January 18, 2016 I began this blog. I’ve written one post every single day. It’s my baby and I’m proud of myself. Last year I wrote about My One Year Blogaversary. I thought that was special. But today is doubly as good.
Another year of stories with more positive thoughts than negative ones written. More shares, likes and follows from old friends and new ones. A couple of days ago, I surpassed 100 followers on WordPress. (Yay!) The majority of whom are folks I’ve never met in person. None of them trying to trade “A like for a like” which is respectable. If someone new follows me, I will read a few of their stories. Many times I end up following them. I’ve enjoyed the conversation and feedback through these interactions with complete strangers as well.

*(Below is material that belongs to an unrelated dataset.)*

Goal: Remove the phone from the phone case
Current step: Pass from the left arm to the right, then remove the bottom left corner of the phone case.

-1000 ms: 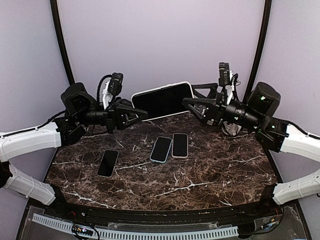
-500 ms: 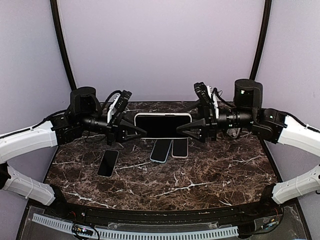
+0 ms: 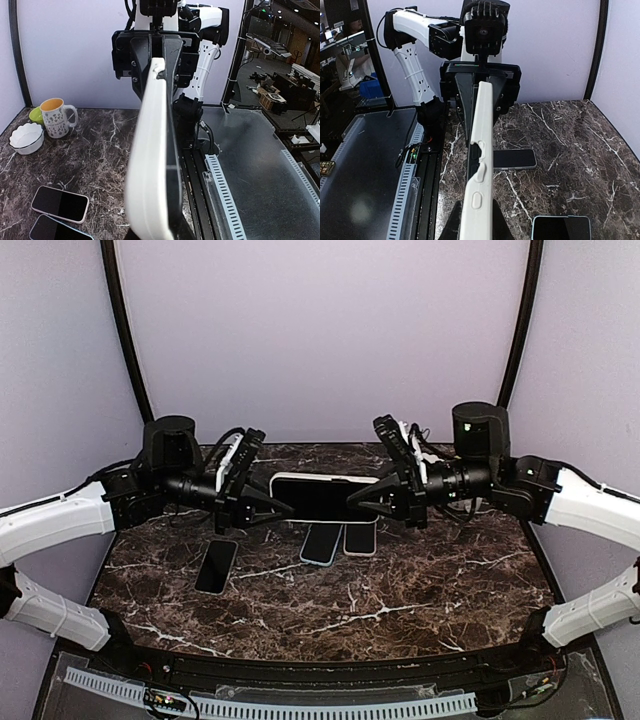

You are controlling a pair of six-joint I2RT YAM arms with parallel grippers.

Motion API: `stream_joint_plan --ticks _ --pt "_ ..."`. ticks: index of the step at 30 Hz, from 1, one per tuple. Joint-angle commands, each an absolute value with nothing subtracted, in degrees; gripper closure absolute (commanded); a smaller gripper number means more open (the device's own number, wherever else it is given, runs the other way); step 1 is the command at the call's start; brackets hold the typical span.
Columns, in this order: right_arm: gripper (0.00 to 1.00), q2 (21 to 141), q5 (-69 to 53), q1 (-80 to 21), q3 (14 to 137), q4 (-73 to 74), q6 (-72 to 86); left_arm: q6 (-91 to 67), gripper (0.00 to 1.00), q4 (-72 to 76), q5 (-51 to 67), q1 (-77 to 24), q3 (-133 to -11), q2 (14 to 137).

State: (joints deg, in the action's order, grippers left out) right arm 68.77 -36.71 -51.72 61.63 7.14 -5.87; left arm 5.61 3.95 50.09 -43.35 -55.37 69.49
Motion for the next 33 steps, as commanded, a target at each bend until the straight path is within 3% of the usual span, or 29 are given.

Twenty years ago, a friend of mine once said “Constant observation of myself has made me what I am today.” That phrase stuck with me as I moved forward in life. I often forgot to look back. Over the past two years of reflection and memories, I have re-discovered who I am:
Our eldest daughter just discovered the novel 1984. I had recommended it to her ages ago, but of course she only wanted to read it when she discovered it at school. Why would Dad know something about anything. But I digress.
I am happy she is enjoying it. I’m trying to recommend other novels as well. I loved reading about dystopian ideas as a teen. Sometimes the ideas, like the ones in the novel 1984, hit close to home eventually. You could easily compare “Fake News” to “Doublespeak” with today’s information sharing. Even terminology was derived from the novel- “Big Brother is watching.” Sadly, we’ve all just become accustomed to it.
I have even recommended a couple of movies to my daughter. Brazil is a personal favorite. I love Terry Gilliam films, always have. Somehow he envisions people working around “the system” with possible consequences. Not everything is a happy ending. Perhaps my children need to learn that not everything has Disney feel good moments. Sometimes the world just exists and the people are merely pawns.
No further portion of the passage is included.